I social network sono al centro del dibattito. Salas sottolinea che sono stati progettati per incoraggiare comportamenti di dipendenza. “I social network funzionano attraverso micro-azioni che incoraggiano il rilascio di xerotonina negli utenti. Sono progettati per farci sentire bene e ispirarci a essere sempre più connessi", spiega. Cita il caso di Frances Haugen, l'ex dipendente di Facebook responsabile della fuga di file all'origine dello scandalo File di Facebookdove È stato riferito che Instagram è una rete altamente avvincente e dannosa per i minori.

12 anni fa c'erano solo 250.000 app sull'App Store; ora conta fino a 2,5 milioni

Dal comfort al lato oscuro dell'ambiente digitale. Per le camere, il applicazioni fanno parte di un ambiente virtuale che rende le nostre vite più facili e confortevoli. Tuttavia, nascondono il modelli scuri, o modelli oscuri, che si trovano nelle app di micro-shopping e funzionano fondamentalmente come pubblicità ingannevole. Usano meccanismi per agganciare gli utenti e trasformarli in acquirenti compulsivi: "Lo sanno con un singolo cliccare puoi comprare quello che vogliono. Se i tuoi dati bancari sono caricati nell'app, è molto più facile spingerti verso un acquisto di cui potresti non essere nemmeno a conoscenza in quel momento. " " In un certo modo, Il mondo di applicazioni è come 'il selvaggio west' comportamenti digitali, perché è un ambiente in cui la regolamentazione tende ad arrivare in ritardo e dove 'i buoni' si mescolano con i 'cattivi'”, aggiunge.

Le app hanno qualcosa di buono? " Certo ". “Siamo riusciti a ridurre a uno solo il numero di dispositivi che utilizzavamo.

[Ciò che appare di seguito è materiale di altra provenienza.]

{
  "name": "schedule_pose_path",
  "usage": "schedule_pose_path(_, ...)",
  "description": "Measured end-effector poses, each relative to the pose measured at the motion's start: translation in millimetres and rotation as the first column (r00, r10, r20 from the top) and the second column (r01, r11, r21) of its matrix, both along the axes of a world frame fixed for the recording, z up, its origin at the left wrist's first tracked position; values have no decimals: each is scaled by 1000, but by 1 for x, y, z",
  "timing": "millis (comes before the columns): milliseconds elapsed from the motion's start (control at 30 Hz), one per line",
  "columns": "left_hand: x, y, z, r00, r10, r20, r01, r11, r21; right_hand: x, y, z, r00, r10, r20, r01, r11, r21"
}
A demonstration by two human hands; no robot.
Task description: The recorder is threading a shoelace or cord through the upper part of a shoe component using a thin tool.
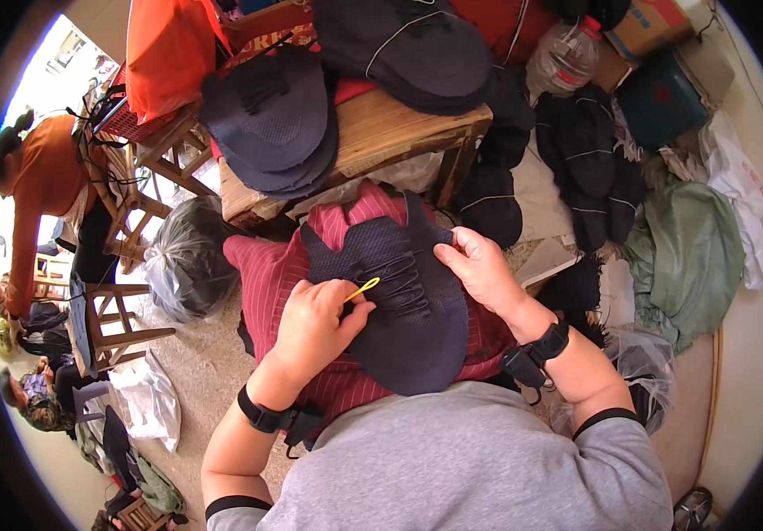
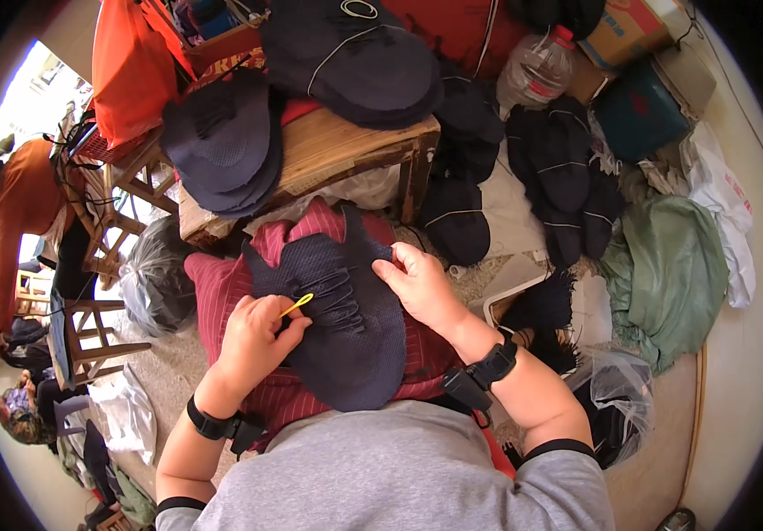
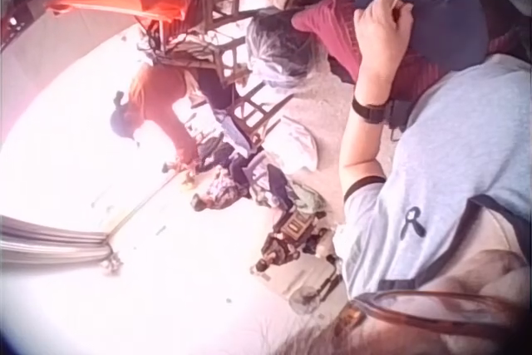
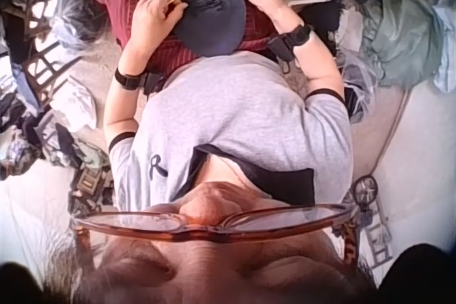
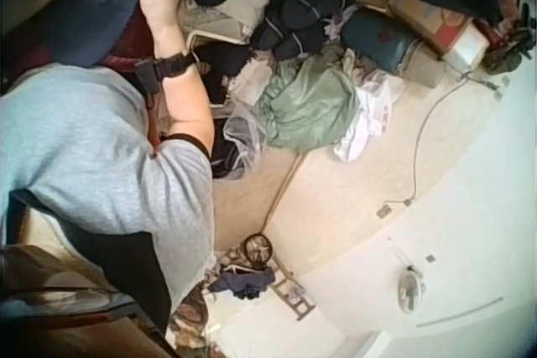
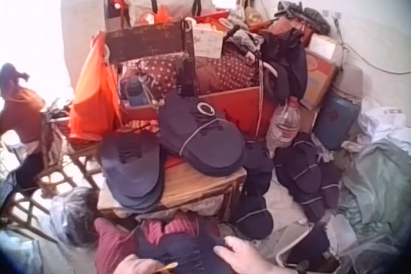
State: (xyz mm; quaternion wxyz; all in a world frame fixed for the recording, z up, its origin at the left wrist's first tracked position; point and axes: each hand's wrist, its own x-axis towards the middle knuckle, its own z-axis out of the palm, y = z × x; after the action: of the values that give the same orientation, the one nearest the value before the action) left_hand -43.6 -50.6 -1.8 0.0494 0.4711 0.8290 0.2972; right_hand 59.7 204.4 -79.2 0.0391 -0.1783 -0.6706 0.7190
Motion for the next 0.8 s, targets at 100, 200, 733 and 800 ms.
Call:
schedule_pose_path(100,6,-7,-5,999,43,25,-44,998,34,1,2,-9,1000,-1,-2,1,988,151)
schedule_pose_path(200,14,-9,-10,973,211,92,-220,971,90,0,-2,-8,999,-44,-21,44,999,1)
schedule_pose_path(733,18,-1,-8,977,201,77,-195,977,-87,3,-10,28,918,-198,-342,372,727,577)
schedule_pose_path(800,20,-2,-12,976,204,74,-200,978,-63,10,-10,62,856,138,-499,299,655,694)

E, naturalmente, Internet ha innumerevoli e innegabili vantaggi. Entrambi sono riusciti a mettere in contatto persone che si trovavano in luoghi assolutamente remoti", afferma. " Ma anche sono l'espressione più dannosa di un sistema ultraconsumista dove tutto, ma proprio tutto, diventa consumabile”. Per far fronte a questo fenomeno, l'educazione digitale è fondamentale quanto affrontare il problema con i giovani per evitare dipendenze, abusi e situazioni pericolose come intimidazione. «Credo che il peccato non sia nel dispositivo o nelle applicazioni, ma che i peccati abbiano il loro posto in esso, ed è per questo che diventa territorio senza legge", conclude.

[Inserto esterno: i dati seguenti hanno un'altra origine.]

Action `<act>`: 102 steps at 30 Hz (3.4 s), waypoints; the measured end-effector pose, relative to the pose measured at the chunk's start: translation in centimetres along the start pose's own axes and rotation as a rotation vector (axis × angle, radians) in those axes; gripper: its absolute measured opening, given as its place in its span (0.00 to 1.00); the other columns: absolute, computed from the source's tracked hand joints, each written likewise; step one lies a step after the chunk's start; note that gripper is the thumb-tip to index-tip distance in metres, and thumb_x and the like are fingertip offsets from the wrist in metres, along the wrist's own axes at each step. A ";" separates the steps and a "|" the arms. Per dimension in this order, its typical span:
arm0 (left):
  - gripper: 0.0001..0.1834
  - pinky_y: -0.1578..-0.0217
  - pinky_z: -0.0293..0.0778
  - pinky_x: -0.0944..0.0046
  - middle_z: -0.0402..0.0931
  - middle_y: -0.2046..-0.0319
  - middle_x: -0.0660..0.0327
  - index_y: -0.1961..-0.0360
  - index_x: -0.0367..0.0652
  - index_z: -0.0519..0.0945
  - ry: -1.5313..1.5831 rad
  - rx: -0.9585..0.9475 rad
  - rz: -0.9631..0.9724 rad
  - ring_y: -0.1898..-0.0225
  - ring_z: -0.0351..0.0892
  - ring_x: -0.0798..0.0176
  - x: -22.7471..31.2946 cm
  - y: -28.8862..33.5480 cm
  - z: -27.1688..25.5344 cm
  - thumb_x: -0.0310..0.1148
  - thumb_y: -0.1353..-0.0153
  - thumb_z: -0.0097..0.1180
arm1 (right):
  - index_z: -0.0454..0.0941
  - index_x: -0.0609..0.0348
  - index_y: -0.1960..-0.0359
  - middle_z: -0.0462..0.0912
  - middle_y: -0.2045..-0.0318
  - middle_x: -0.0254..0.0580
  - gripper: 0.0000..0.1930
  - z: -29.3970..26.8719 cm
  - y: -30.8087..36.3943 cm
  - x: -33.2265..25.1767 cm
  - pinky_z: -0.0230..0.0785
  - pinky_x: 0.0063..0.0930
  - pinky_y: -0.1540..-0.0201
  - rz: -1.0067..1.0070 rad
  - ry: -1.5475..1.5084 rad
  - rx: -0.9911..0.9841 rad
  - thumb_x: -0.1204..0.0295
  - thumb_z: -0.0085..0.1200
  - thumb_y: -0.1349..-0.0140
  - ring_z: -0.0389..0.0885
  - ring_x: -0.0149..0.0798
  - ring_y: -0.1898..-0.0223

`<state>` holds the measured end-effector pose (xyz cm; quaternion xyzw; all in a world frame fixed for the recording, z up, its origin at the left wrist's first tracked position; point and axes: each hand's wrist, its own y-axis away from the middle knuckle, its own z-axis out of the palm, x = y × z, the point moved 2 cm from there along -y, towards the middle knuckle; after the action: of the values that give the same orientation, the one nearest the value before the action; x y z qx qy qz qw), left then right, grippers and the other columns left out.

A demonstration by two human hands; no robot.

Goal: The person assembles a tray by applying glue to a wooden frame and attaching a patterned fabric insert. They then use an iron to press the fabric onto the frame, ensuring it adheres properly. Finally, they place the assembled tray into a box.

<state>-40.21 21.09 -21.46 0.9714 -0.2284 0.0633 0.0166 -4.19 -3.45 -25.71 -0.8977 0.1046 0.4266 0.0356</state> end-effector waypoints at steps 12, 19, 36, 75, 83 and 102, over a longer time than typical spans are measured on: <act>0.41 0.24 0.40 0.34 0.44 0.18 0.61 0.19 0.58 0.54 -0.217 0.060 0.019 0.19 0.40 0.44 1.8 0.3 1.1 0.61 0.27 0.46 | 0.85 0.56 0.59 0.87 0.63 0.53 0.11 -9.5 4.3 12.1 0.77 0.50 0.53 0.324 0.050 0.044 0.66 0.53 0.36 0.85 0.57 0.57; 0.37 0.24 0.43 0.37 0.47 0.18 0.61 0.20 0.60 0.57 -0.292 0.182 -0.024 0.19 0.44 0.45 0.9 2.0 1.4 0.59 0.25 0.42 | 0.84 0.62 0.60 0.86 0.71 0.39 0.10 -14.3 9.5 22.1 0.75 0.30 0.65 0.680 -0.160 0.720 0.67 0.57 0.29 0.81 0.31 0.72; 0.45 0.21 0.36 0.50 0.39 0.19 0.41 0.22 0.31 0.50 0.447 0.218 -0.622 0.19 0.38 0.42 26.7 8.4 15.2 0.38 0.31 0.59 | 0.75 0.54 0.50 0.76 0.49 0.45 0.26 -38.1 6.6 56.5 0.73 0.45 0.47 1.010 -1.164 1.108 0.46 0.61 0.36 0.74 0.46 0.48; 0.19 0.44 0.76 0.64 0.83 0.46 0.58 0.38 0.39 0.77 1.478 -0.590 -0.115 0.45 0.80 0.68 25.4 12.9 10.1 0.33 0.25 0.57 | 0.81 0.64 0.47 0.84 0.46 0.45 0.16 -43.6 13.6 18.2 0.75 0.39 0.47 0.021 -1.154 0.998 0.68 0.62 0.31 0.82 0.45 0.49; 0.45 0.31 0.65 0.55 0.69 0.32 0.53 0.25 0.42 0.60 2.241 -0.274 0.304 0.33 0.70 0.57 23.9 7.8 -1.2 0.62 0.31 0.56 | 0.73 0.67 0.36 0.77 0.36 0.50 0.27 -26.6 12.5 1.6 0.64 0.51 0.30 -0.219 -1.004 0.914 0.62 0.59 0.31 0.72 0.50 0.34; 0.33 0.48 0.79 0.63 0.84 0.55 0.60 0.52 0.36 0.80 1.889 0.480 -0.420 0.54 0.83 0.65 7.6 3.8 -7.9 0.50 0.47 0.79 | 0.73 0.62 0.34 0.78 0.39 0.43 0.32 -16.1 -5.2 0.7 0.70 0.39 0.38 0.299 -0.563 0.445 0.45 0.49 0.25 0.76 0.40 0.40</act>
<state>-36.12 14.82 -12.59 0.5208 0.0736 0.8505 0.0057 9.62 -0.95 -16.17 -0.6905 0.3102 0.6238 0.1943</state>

"Gli incontri non sono più al parco, ma in un videogioco"

Utilizza anche la psicologa Marisol Cortés, specialista in terapia del gioco per adolescenti e bambini applicazioni per la tua vita personale. Due in particolare: uno per meditare e un altro per fare musica. Vede negli strumenti digitali un'opportunità per facilitare lo sviluppo delle competenze. Cita, ad esempio, quelli che si specializzano in consapevolezza, o quelli che incoraggiano la creatività grafica (disegno e illustrazione). Anche quelli che permettono di registrare o comporre temi musicali. Il problema, dice, “sorge quando si abusa della tecnologia in una delle sue versioni”.

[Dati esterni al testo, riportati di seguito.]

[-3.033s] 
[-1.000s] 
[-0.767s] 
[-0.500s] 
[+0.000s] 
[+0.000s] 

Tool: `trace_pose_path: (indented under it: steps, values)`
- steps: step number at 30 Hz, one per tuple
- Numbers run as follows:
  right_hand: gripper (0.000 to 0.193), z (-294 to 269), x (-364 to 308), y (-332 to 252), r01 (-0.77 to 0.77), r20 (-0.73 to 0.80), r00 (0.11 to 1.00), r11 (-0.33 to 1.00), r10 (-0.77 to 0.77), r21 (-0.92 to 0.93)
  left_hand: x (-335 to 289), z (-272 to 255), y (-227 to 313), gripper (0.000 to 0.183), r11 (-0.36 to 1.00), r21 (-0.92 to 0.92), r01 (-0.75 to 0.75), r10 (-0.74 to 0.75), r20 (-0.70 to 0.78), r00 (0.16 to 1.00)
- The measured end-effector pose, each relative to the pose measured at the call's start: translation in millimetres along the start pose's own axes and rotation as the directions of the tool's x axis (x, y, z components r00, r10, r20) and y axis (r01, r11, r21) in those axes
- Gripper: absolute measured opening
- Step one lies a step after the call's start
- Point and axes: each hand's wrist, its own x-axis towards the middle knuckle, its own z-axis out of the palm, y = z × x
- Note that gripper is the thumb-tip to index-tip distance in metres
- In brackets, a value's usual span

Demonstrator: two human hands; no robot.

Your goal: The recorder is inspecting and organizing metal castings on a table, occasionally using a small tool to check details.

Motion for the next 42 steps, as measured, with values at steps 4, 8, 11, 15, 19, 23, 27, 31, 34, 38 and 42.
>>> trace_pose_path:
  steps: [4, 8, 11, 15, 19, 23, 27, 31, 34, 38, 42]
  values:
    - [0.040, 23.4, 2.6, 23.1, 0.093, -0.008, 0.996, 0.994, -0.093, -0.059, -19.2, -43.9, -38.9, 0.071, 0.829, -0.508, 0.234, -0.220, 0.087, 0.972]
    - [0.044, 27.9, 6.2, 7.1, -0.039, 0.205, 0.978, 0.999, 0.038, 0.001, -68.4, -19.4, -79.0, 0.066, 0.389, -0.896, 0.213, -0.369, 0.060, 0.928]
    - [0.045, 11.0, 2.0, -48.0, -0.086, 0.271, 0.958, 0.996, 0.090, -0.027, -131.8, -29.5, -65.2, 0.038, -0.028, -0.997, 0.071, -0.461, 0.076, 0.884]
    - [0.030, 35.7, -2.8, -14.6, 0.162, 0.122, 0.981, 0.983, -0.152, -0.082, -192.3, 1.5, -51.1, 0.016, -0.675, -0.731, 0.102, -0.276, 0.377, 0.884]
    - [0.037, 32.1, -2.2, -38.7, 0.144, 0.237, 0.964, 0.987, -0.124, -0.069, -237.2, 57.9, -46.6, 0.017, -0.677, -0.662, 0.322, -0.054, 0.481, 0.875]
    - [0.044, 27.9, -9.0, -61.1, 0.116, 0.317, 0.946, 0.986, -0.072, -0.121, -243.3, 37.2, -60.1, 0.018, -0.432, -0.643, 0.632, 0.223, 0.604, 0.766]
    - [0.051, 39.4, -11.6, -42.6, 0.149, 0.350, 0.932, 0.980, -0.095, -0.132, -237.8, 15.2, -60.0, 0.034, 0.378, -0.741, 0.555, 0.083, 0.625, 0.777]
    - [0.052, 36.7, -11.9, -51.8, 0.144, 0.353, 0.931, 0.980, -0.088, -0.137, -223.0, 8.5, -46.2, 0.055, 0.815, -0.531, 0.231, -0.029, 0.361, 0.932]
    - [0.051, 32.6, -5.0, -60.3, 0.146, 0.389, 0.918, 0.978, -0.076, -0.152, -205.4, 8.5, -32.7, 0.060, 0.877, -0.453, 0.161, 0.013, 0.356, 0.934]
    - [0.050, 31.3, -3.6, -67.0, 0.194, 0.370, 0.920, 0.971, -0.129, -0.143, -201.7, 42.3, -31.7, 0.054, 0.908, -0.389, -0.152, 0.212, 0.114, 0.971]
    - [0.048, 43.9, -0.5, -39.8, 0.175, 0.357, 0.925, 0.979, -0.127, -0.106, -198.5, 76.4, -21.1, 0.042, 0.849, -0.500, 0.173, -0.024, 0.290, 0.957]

Negli otto anni che ha esercitato come terapista, ha notato che molti bambini non sono più in grado di giocare se non con un videogioco. Ritiene che l'immaginazione sia già influenzata dall'eccessivo tempo trascorso davanti a uno schermo. “Molti bambini sono bloccati. Non sanno esprimersi attraverso il gioco se non attraverso uno schermo. Ho visto casi in cui non sono in grado di inventare un nuovo gioco o esprimersi con giocattoli materiali perché sono ossessionati dal mondo digitale. Cortés definisce così il grosso problema: “Purtroppo i luoghi di ritrovo non sono più nel parco, ma dentro un videogioco. Quindi cosa accadrà quando arriverà il metaverso? La questione rimane aperta.